It’s most of the R6 Mark II in a RP body, with pretty much all the same settings and customisation available.
The R8 allows ISO on the top dial, two back button focus, etc.
Actually, the R8 has a few extra customisation options, when compared to the original R6, and I’m tempted to keep it specifically for the customisation. I use two back button focus, I like ISO on the top dial (where the RP adjusts aperture and doesn’t allow ISO). The R8 could give me an almost seamless experience. It doesn’t have rear dial but, honestly, it’s not that often that I need to adjust aperture.
It’s funny that you mention the joystick, because i only use it on my R6 to reset the focus point to the center. I drag it with the rear screen and reset with the joystick.
On the RP, I drag the focus point with the rear screen and reset with delete button.
Yeah, I know it's R6 II in RP body, but still, too expensive, I can buy from 1.5 to 2 used R6's for the price of a used R8, so it doesn't cut for me.
Being unable to set ISO on top dial on RP yes, that's annoying because it would at least match the R6 scheme, and aperture would go, old-style, on the control ring on the lens/adapter; instead on RP I have the ISO on the control ring, to retain at least a three-dials setup for the exposure triangle, even if different from the R6 setup.

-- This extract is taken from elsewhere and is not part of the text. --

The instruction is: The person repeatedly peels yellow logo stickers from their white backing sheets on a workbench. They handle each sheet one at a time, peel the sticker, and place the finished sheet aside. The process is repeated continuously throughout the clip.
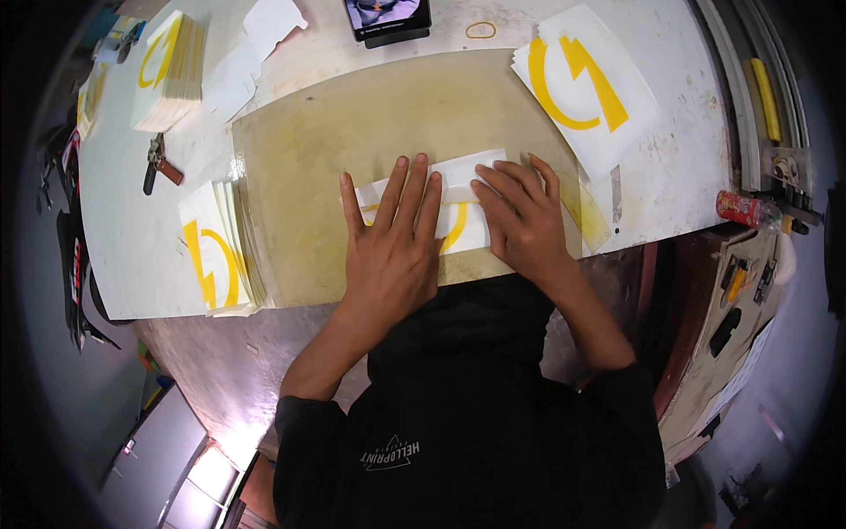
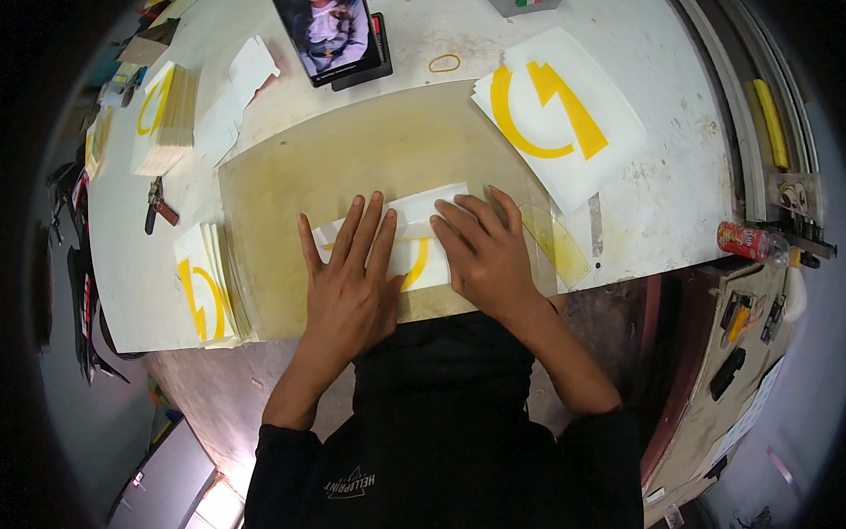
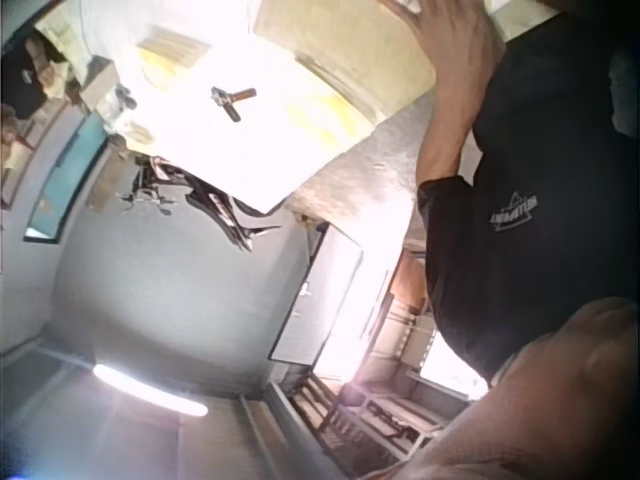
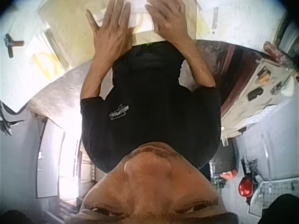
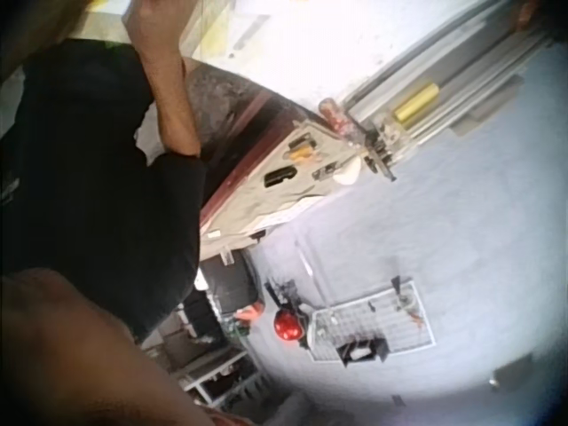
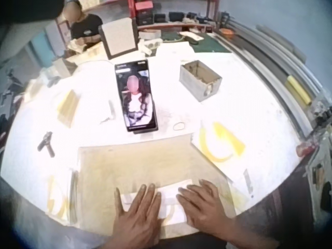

First thing I do out of the box is disabling touch screen entirely from any camera, I don't like finger prints on the display, and I like my cameras to be controllable exclusively with mech dials and buttons by muscle memory, touch interface doesn't cut it in fast environments like weddings.
I know you don't detach camera from the eye to drag on the screen to move the AF point, but there's the joystick to cover for that (or the 4 way controller on the RP/R8), and any other touch operation would mean removing camera from the eye, and that's not acceptable for me, so touch goes off as soon as I unbox the camera because is utterly useless for the way I shoot, and if left active can only lead to unwanted operations.
I re-enable it only for video (that I rarely shoot, btw), because I'm not looking thru EVF, and so using the touch screen to pull the focus brings less shaking then using the joystick, especially with a stationary camera on a tripod head.